◆ **ACTIVITY**
Within the entries below, output exactly the lines between the line containing "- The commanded" and the line containing "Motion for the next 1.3", inclusive, and omit any picture.
• • •
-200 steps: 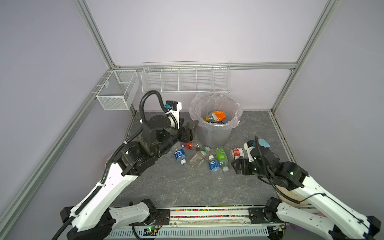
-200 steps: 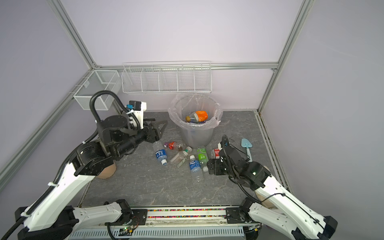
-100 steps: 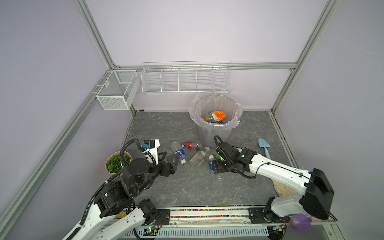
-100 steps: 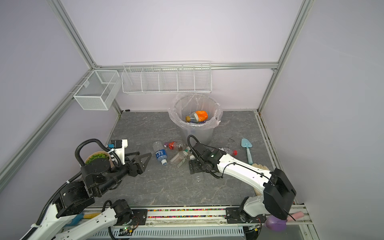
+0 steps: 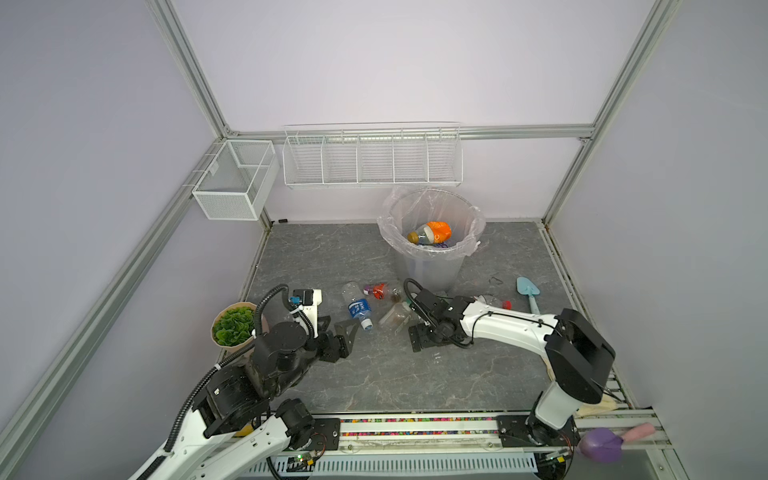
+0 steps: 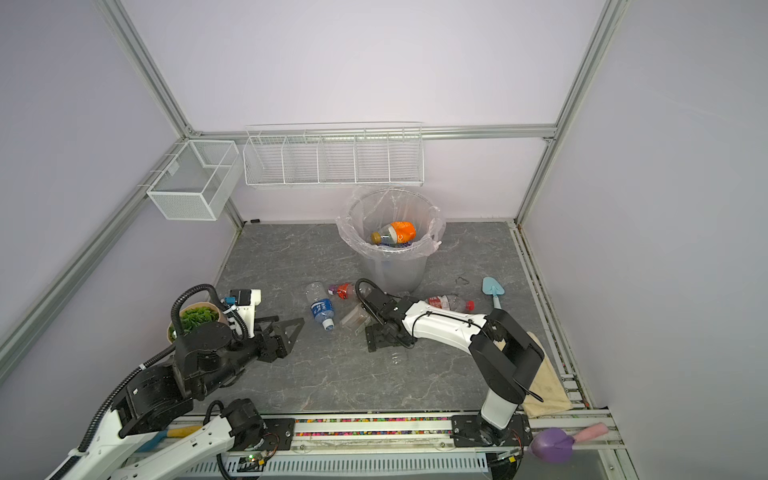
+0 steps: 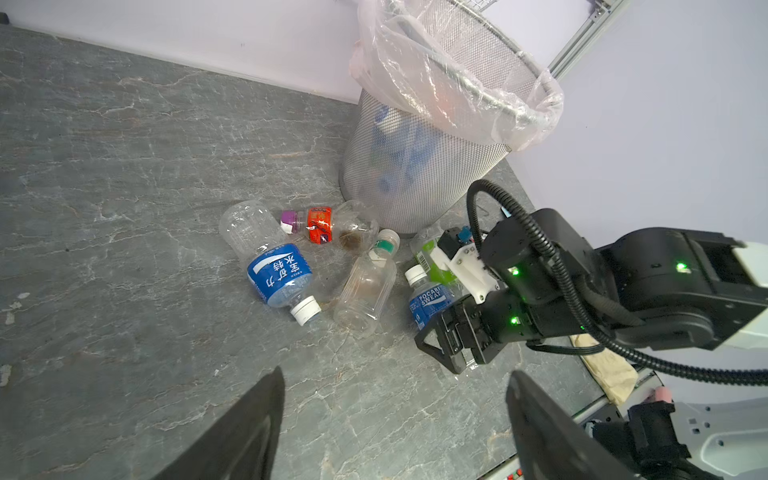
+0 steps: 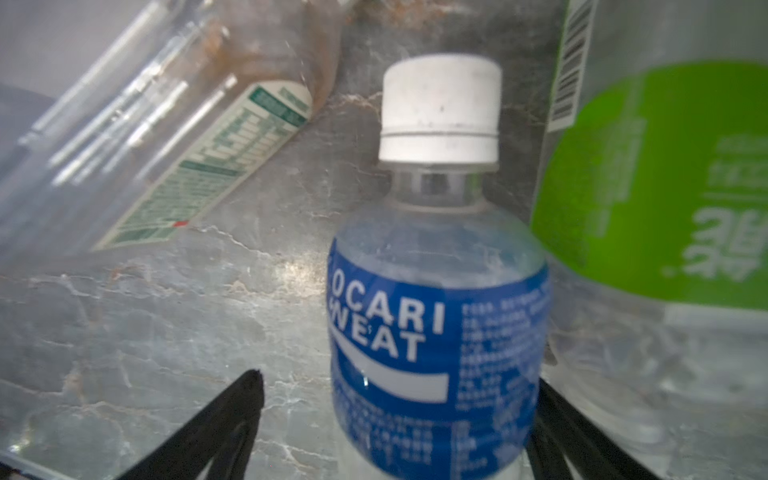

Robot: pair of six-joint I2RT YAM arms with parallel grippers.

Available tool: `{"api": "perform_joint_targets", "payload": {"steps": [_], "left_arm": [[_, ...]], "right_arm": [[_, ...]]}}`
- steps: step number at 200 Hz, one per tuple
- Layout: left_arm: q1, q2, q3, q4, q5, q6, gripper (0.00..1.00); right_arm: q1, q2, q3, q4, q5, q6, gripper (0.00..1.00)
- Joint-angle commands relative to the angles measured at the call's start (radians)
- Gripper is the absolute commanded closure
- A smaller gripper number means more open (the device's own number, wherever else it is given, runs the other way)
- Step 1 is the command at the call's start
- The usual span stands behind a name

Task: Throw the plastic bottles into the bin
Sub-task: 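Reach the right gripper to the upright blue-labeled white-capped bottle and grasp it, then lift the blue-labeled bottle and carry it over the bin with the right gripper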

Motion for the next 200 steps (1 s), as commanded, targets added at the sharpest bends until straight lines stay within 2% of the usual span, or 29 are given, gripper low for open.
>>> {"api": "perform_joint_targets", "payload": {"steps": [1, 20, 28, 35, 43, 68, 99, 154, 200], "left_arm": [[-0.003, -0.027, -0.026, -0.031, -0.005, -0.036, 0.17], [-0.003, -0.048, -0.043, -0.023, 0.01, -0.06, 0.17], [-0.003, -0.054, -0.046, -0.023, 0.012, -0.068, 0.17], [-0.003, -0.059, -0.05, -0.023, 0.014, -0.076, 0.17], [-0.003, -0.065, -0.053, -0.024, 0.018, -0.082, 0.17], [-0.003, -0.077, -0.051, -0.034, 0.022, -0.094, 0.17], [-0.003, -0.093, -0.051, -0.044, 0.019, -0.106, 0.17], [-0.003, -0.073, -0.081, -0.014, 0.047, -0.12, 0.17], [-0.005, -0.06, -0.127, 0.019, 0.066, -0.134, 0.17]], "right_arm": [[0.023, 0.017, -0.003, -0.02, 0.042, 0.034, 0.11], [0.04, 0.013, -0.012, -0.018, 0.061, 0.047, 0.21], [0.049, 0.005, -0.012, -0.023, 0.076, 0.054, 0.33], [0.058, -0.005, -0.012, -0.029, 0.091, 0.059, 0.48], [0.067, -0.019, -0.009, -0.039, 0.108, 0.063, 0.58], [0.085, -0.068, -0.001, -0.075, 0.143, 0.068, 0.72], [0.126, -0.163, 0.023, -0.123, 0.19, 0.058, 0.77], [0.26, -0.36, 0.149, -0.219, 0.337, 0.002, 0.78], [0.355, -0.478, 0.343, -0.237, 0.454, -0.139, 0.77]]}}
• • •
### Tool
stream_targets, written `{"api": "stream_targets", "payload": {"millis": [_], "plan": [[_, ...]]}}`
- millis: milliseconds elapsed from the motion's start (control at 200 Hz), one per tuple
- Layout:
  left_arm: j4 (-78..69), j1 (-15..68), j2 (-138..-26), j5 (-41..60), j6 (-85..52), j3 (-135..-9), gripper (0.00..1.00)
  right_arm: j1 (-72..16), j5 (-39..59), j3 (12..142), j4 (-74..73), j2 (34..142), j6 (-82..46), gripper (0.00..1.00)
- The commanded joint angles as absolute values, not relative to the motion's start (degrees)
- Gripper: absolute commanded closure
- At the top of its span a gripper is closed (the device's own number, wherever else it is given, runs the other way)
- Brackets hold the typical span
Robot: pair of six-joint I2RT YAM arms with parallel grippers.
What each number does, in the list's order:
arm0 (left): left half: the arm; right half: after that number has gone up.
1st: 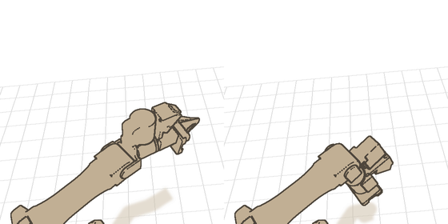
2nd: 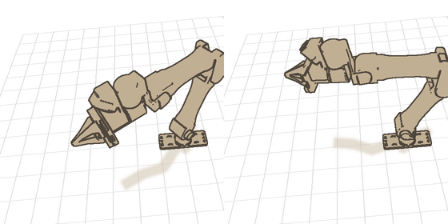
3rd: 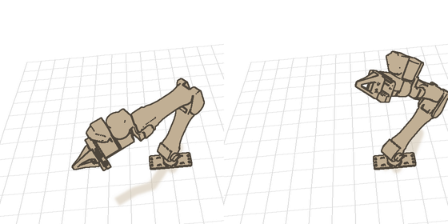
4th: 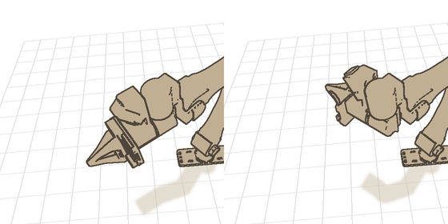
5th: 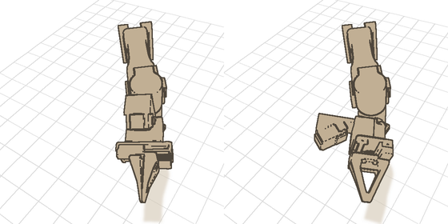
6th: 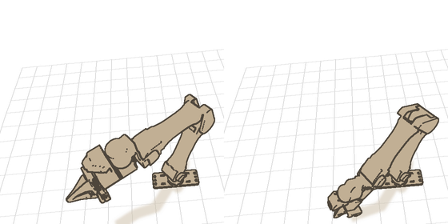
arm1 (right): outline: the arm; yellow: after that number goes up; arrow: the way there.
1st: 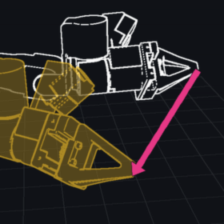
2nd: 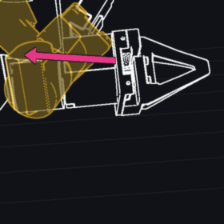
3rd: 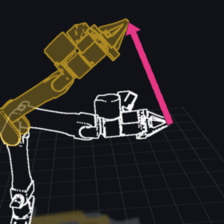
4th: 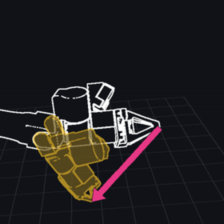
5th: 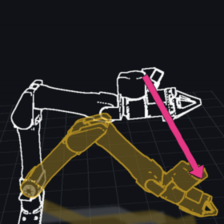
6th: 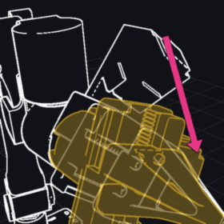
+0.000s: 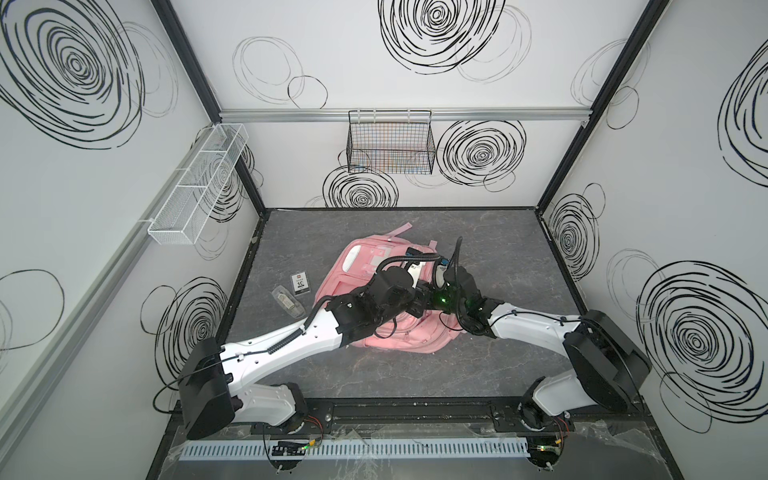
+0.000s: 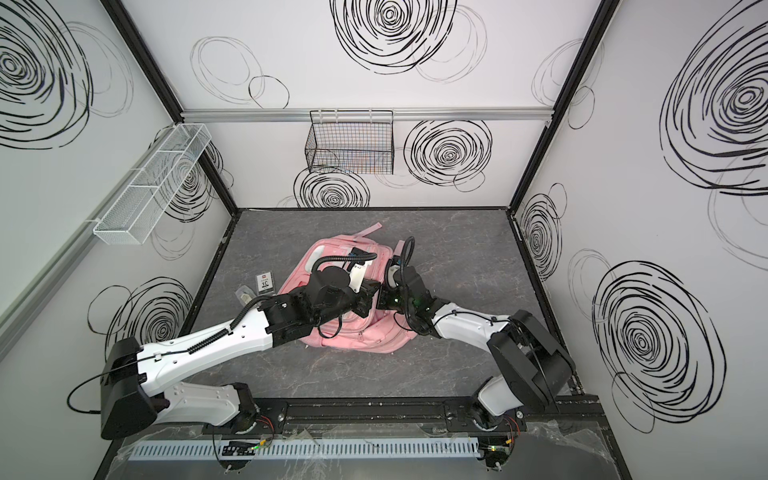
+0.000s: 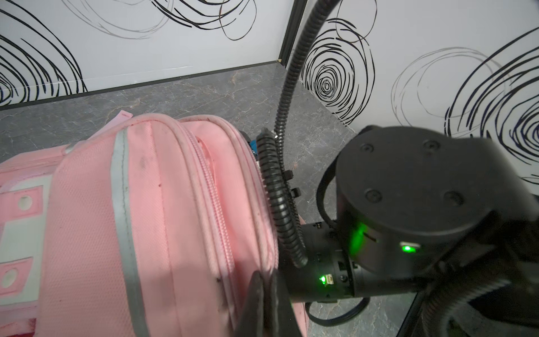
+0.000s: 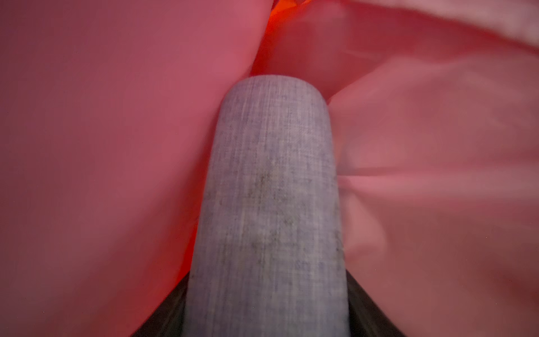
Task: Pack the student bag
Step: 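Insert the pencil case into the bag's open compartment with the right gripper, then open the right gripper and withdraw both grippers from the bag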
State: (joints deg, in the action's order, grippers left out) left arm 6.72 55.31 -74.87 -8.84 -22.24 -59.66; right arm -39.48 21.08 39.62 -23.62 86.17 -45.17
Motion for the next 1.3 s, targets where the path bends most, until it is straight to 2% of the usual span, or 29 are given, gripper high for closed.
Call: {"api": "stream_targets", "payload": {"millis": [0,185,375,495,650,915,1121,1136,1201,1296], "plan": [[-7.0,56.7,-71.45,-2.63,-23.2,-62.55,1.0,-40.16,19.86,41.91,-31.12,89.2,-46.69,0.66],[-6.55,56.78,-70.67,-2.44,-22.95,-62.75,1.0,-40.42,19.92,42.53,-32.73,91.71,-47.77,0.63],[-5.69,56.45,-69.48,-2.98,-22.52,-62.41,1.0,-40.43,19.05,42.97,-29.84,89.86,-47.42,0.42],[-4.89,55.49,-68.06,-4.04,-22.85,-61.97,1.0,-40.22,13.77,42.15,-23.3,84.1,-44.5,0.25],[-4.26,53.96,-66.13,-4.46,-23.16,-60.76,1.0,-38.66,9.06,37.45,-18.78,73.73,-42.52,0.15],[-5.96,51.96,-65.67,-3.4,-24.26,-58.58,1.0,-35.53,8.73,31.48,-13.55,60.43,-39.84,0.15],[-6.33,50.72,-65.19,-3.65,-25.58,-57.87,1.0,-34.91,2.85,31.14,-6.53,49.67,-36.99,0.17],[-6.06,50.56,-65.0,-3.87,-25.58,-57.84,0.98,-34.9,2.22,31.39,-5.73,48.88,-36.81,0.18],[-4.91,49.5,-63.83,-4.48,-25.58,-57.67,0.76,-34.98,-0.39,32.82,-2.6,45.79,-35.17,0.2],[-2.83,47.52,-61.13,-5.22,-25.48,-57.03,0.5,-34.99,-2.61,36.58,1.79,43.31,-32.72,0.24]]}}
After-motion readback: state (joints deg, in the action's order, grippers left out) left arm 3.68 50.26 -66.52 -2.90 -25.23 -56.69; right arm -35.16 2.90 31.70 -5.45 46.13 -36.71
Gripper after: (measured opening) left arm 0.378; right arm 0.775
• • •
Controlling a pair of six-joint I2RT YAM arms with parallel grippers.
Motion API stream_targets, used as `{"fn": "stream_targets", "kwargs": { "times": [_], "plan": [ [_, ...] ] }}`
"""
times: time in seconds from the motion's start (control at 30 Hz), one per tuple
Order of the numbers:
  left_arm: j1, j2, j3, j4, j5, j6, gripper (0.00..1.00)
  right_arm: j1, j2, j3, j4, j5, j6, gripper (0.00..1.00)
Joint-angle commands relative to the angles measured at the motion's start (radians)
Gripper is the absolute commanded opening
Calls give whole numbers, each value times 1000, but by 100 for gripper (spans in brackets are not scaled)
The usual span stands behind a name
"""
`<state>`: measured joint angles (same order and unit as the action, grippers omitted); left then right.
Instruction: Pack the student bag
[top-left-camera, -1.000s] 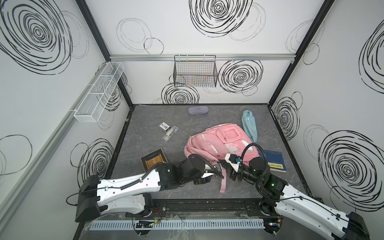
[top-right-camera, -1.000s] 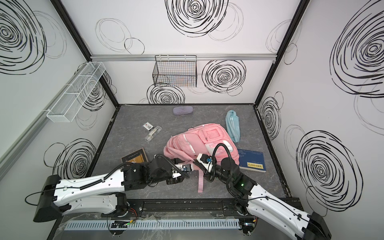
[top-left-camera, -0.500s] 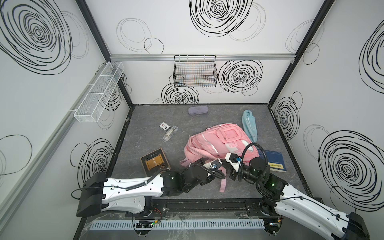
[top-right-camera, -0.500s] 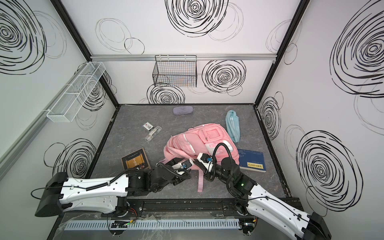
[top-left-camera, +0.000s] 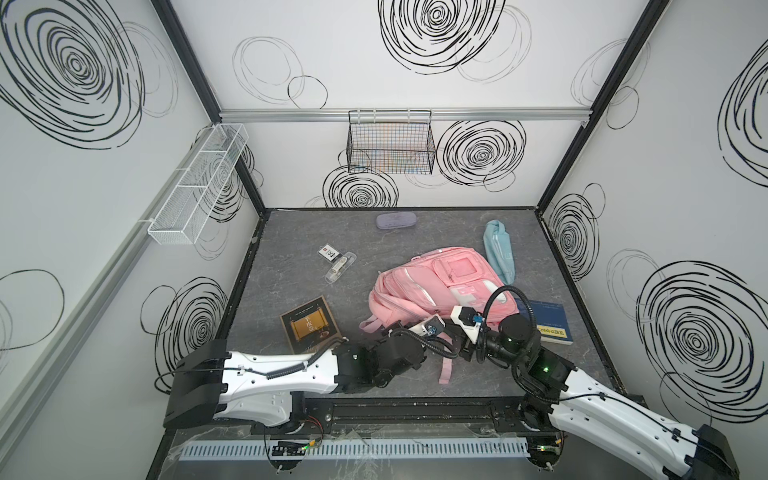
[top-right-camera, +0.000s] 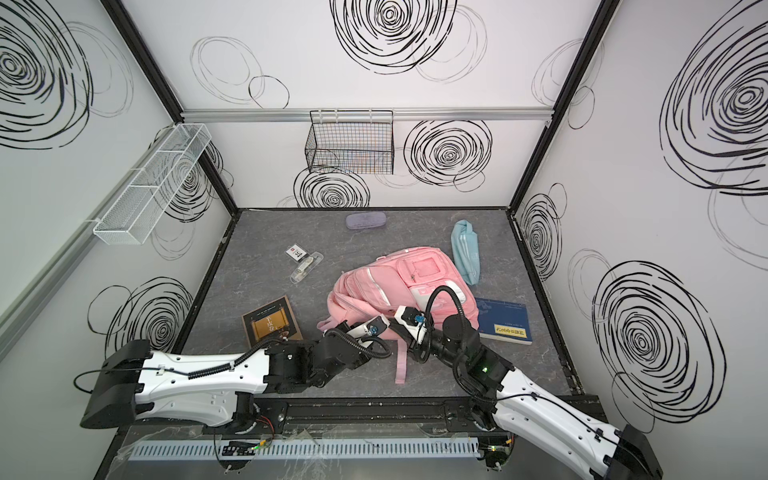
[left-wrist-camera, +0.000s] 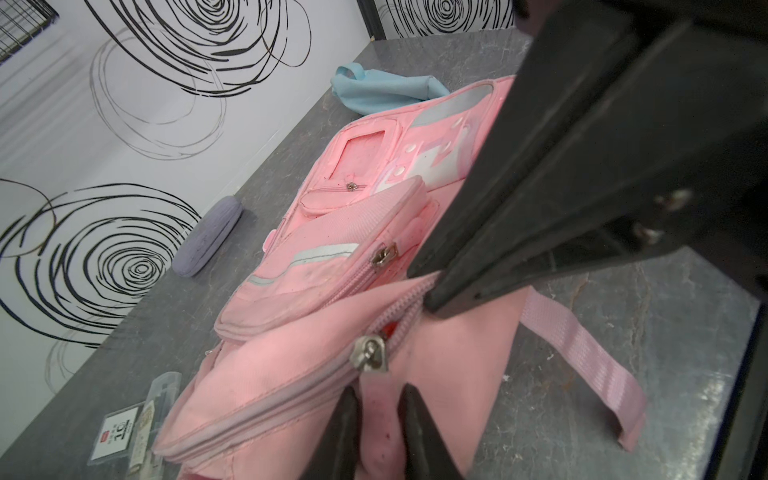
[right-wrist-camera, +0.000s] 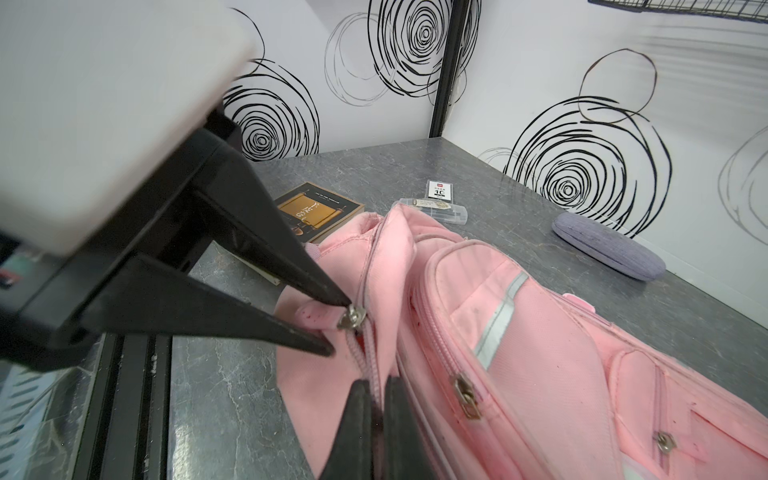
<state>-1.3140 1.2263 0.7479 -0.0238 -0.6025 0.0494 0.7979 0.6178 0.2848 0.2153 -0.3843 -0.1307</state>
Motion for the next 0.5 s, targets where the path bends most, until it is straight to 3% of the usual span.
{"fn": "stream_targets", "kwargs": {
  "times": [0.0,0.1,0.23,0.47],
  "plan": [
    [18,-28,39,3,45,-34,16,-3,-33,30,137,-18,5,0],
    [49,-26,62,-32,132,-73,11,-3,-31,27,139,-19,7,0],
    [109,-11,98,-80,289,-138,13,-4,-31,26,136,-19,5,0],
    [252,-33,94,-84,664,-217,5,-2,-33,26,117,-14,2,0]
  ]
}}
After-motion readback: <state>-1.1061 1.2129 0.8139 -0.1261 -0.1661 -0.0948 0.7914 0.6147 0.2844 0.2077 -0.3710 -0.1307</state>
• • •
◆ **WRITTEN RESPONSE**
- The commanded joint angles as absolute values, not relative to the motion's start (degrees)
- Gripper: absolute commanded closure
- At the top of its span a gripper is closed (the device's own number, wherever else it is given, runs the other way)
- Brackets hold the typical span
Robot: pair of six-joint I2RT YAM arms with parallel grippers.
What each number does, in the list's order:
arm0 (left): left half: the arm; right half: after that number has gone up.
1st: 
2nd: 
3rd: 
4th: 
5th: 
6th: 
arm1 (right): outline: the arm; yellow: after that number goes up; arrow: the way there.
1st: 
2nd: 
3rd: 
4th: 
5th: 
6th: 
+0.000s: 
+0.000s: 
+0.000s: 
+0.000s: 
Task: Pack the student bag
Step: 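Insert the pencil case into the bag's open compartment with the right gripper, then open the right gripper and withdraw both grippers from the bag
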State: (joints deg, in the action's order, grippers left out) left arm 6.72 55.31 -74.87 -8.84 -22.24 -59.66; right arm -39.48 21.08 39.62 -23.62 86.17 -45.17
Motion for the next 1.3 s, targets where the path bends most, until it is straight to 2% of the usual span, or 29 are given, gripper high for closed.

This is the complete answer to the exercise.